Confused, sure this wasn’t covered in the explanations given to me earlier about how the ceremony is supposed to go, I gather my skirts once more and start climbing the steps to the raised platform. It’s a little slippery under my feet and I have a moment of panic that I’ll fall and break a leg, when he reaches down and grabs my forearm, hauling me up to stand in front of him.

“Mina,” he whispers and I’m caught in his presence once more, his strength, his grace. He bends his head toward me. His elegant ears jut out of his hair, topped with golden jewelry in the shape of—what else?—claws gripping his flesh. I notice for the first time a wolf engraved on the front of the crown—was it there before? The diamonds set in the gold are still glowing, the lights floating around us like stars illuminating his pretty, uptilted eyes, his sharp cheekbones, his faint smile.

“Will you be one of us, one of the Ice Wolves of the Diamond Realm?” he asks softly and yet his voice thunders around the hall, echoing against the walls.

“Yes,” I whisper.

“Will you be my mate, bound to my eternal soul for all time?”

“Yes,” I whisper again.

“Will you become my queen to rule in my stead should I fail, to use my magic should it fails me?”

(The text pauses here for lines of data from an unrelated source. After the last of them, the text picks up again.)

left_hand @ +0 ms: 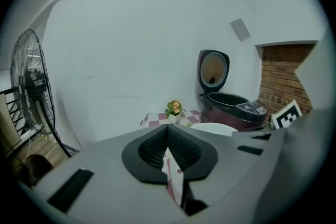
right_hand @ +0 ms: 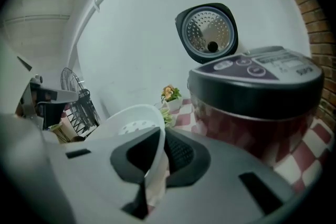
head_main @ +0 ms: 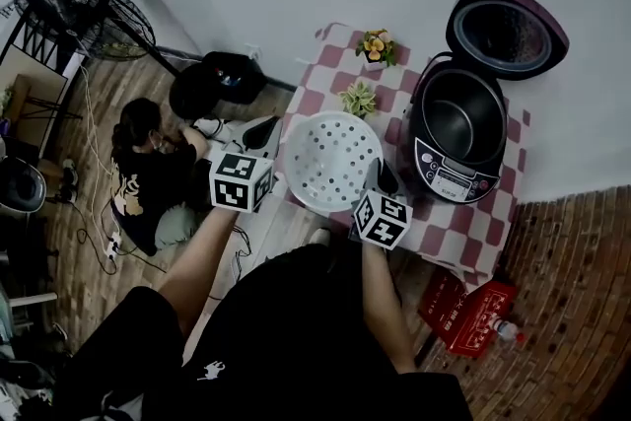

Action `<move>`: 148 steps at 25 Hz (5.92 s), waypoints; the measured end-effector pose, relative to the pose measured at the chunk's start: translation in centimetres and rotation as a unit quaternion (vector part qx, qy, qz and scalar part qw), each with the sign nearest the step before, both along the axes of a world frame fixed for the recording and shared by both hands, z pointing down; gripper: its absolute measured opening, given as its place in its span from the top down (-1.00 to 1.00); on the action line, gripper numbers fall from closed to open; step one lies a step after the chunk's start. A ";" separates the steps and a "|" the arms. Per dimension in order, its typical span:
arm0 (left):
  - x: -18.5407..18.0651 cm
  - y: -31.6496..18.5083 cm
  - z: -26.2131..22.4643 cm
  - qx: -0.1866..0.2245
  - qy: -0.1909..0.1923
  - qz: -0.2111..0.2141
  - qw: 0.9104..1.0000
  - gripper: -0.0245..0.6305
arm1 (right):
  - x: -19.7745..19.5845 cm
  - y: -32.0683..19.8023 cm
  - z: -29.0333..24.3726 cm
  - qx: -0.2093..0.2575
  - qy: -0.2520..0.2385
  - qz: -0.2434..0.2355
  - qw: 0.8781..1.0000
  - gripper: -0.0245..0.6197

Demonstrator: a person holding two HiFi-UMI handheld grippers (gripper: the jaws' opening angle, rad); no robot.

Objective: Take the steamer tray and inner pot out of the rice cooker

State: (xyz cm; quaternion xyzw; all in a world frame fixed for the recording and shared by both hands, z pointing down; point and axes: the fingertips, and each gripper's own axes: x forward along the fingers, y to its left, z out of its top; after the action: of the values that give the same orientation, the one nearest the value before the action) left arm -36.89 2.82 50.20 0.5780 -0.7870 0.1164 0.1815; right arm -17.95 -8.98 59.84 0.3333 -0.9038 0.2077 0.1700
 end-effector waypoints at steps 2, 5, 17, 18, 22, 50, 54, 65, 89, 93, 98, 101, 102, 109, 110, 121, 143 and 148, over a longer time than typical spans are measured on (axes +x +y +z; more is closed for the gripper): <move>0.2 -0.1 0.3 -0.004 0.000 0.004 1.000 0.92 | 0.1 0.0 1.2 -0.009 0.002 0.004 1.000 0.85; 0.5 -0.4 0.7 -0.012 0.000 0.011 1.000 0.92 | 0.4 -0.4 2.7 -0.017 0.007 0.010 1.000 0.85; 1.5 -2.2 1.6 -0.026 0.002 0.031 0.999 0.92 | 1.2 -1.7 7.8 -0.037 0.037 0.025 0.998 0.84; 1.5 -2.3 1.6 -0.028 0.001 0.031 0.999 0.92 | 1.2 -1.7 8.1 -0.037 0.039 0.025 0.998 0.84; 1.5 -2.3 2.0 -0.033 -0.001 0.034 0.999 0.92 | 0.9 -1.5 8.9 -0.040 0.046 0.025 0.998 0.84; 4.2 -5.3 -2.9 0.051 0.028 0.068 0.996 0.92 | -1.6 2.7 -2.2 0.045 0.009 -0.109 0.993 0.69; 5.1 -6.1 -4.7 0.073 0.021 0.083 0.994 0.92 | -0.9 1.6 -7.2 0.072 -0.033 -0.093 0.993 0.91; 9.1 -10.2 -7.7 0.113 0.039 0.117 0.986 0.92 | 5.3 -4.8 -16.9 0.136 -0.074 -0.065 0.986 0.92; 17.6 -22.7 -5.8 0.056 0.017 0.114 0.992 0.91 | 17.2 -22.3 -17.2 0.143 -0.008 -0.060 0.988 0.92; 17.9 -23.4 -5.0 0.038 -0.001 0.095 0.995 0.91 | 18.2 -24.0 -15.0 0.127 0.016 -0.065 0.990 0.91; 18.4 -24.4 -4.3 0.021 -0.008 0.081 0.996 0.85 | 18.9 -25.5 -12.6 0.105 0.035 -0.073 0.991 0.91; 18.8 -25.0 -3.6 0.009 0.002 0.098 0.995 0.70 | 18.9 -25.9 -11.4 0.093 0.045 -0.071 0.992 0.90; 18.8 -25.0 -3.2 0.004 0.005 0.101 0.995 0.67 | 18.8 -25.9 -11.0 0.089 0.049 -0.070 0.992 0.90; 17.6 -26.8 -0.9 -0.036 0.028 0.127 0.991 0.46 | 17.7 -26.5 -8.8 0.062 0.085 -0.047 0.993 0.83; 17.4 -27.1 -0.4 -0.042 0.030 0.131 0.990 0.42 | 17.6 -26.6 -8.4 0.057 0.093 -0.045 0.993 0.79; 15.6 -30.2 2.5 -0.109 -0.005 0.164 0.980 0.31 | 15.9 -28.8 -5.3 0.020 0.185 -0.038 0.982 0.37; 14.4 -35.0 5.9 -0.236 -0.182 0.211 0.931 0.38 | 13.4 -32.1 -2.6 0.073 0.400 -0.086 0.910 0.37; 14.5 -34.6 5.4 -0.225 -0.162 0.214 0.937 0.42 | 13.3 -32.1 -4.1 0.080 0.379 -0.080 0.918 0.42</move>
State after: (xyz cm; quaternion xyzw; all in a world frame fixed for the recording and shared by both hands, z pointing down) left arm -22.39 -31.81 55.61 0.6499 -0.6171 0.4183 0.1475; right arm -4.65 -41.08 55.77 0.3257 -0.8089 -0.0213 0.4890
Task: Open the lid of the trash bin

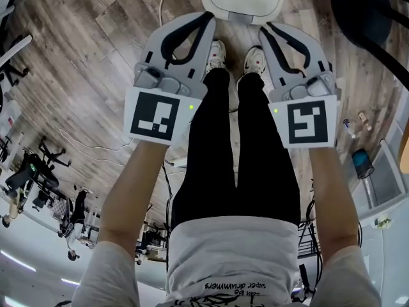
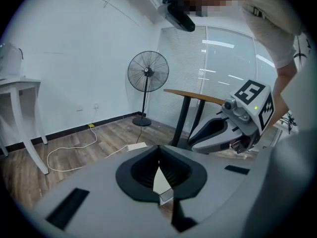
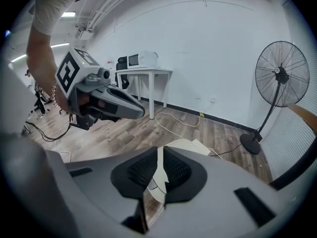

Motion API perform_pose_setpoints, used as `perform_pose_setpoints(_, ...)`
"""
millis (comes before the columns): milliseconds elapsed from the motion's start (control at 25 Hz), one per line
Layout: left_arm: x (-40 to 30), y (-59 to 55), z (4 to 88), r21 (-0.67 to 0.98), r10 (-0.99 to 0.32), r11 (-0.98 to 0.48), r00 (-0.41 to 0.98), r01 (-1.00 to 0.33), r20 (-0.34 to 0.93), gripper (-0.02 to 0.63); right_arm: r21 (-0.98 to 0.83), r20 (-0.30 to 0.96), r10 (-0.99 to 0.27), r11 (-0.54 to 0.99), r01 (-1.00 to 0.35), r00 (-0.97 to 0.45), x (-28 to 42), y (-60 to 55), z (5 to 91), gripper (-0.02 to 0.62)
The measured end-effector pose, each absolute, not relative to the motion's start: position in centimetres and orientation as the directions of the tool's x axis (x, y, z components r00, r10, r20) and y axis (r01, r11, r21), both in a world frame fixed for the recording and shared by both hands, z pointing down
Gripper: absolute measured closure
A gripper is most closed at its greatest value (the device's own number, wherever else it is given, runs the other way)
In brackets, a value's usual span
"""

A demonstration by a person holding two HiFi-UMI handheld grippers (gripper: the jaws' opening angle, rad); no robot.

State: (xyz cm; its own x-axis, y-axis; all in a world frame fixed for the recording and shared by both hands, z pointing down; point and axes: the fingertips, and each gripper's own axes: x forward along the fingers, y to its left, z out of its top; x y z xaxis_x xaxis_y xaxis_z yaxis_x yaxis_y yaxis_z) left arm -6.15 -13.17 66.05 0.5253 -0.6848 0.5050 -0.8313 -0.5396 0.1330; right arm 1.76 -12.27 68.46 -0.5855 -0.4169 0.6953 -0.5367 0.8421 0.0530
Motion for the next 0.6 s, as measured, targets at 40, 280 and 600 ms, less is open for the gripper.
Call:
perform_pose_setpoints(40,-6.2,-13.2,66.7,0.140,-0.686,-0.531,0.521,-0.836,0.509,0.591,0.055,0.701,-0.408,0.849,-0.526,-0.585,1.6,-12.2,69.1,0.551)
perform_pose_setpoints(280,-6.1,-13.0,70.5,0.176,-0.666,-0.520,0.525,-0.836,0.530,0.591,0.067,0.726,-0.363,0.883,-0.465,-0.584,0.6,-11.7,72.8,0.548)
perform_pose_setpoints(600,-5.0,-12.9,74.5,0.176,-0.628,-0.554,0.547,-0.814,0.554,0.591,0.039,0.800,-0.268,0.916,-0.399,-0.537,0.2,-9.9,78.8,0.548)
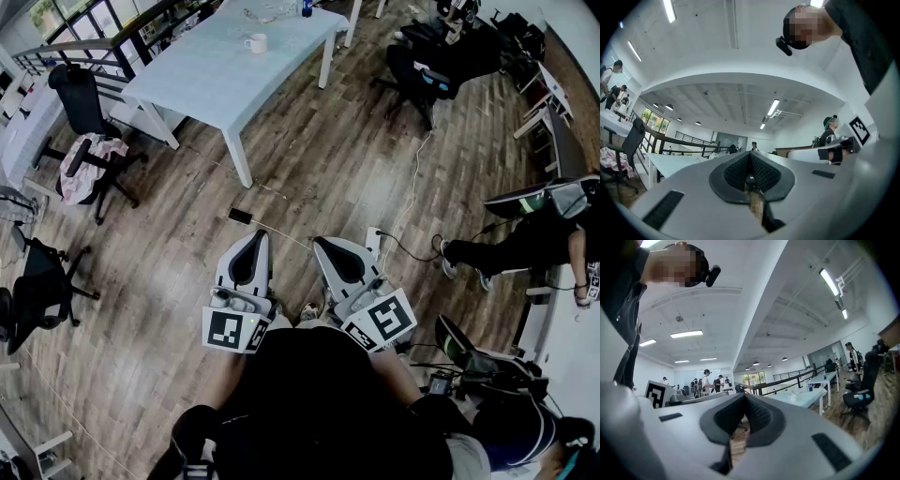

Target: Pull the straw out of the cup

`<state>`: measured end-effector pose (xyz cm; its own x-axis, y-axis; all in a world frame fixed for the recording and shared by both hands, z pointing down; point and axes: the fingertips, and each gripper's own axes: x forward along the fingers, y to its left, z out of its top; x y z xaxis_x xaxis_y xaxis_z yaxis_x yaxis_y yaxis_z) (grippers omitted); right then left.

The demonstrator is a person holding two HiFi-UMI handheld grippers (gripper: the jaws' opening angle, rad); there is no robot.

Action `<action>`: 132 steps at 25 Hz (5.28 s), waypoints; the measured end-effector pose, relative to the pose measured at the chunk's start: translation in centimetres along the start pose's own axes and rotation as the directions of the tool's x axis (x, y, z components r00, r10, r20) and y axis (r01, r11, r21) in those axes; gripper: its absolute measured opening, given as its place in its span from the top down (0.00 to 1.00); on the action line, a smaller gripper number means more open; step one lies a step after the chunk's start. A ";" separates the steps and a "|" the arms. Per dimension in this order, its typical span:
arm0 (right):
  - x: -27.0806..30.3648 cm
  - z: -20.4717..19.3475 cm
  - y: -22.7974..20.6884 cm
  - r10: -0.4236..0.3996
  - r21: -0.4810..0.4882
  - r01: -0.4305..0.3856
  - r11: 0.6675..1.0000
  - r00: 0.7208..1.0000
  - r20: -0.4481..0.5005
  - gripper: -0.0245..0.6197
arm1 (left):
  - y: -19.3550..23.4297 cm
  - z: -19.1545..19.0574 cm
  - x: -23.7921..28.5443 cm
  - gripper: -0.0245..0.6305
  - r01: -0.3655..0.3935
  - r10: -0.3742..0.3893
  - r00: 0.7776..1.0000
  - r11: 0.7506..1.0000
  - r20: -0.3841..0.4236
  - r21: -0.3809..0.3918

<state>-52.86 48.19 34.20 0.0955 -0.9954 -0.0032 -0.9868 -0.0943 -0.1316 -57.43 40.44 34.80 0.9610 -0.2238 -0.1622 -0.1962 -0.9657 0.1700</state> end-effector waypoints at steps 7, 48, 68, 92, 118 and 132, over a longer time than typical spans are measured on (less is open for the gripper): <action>0.5 -0.1 -0.8 0.001 0.011 -0.001 1.000 1.000 0.001 0.95 | 0.0 0.1 1.1 0.94 0.017 -0.017 1.000 1.000 -0.006 0.001; 19.9 1.5 -19.3 -0.012 0.027 0.012 1.000 1.000 0.021 0.95 | 12.4 -2.5 24.2 0.94 0.099 -0.099 0.995 0.995 0.004 0.018; 28.7 1.5 -24.0 0.006 0.032 -0.006 0.999 1.000 0.018 0.95 | 19.1 -3.6 31.8 0.94 0.088 -0.088 0.996 0.996 -0.007 0.000; 41.0 3.6 -46.9 0.264 0.061 -0.263 0.963 0.965 -0.010 0.95 | 23.4 -7.0 55.2 0.94 -0.175 0.174 0.985 0.983 0.023 0.049; 47.2 4.9 -62.7 0.383 0.059 -0.381 0.923 0.923 -0.028 0.95 | 27.2 -10.8 69.1 0.94 -0.406 0.403 0.913 0.913 0.068 0.033; 58.2 5.2 -68.4 0.425 0.066 -0.420 0.905 0.901 -0.087 0.95 | 35.3 -12.5 78.1 0.94 -0.447 0.446 0.894 0.895 0.039 0.001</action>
<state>20.88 -3.19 37.86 -0.3446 -0.9384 0.0273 -0.9246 0.3342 -0.1829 13.17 -9.53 40.32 0.7642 -0.6361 -0.1068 -0.6048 -0.7643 0.2239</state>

I stare at him. It all sounds ponderous and final, but rituals are supposed to sound like that, aren’t they? “Yes,” I breathe. “Yes, yes, yes.”

His gaze softens. “Do you accept me to be yours?”

“Mine in all things,” I say, “mine to love and to hold.”

“Your king,” he says, his smile deepening.

“That, too,” I say, breathless, not caring if I broke a protocol I don’t know. I’m vaguely aware of the courtiers and maybe other royals I haven’t been introduced to yet standing around, the servants and the footboys and the three sages watching us, but I don’t care. There’s just me and him right now on this magical platform, making promises for a future I never thought I’d get to plan. “My king, my husband, my mate.”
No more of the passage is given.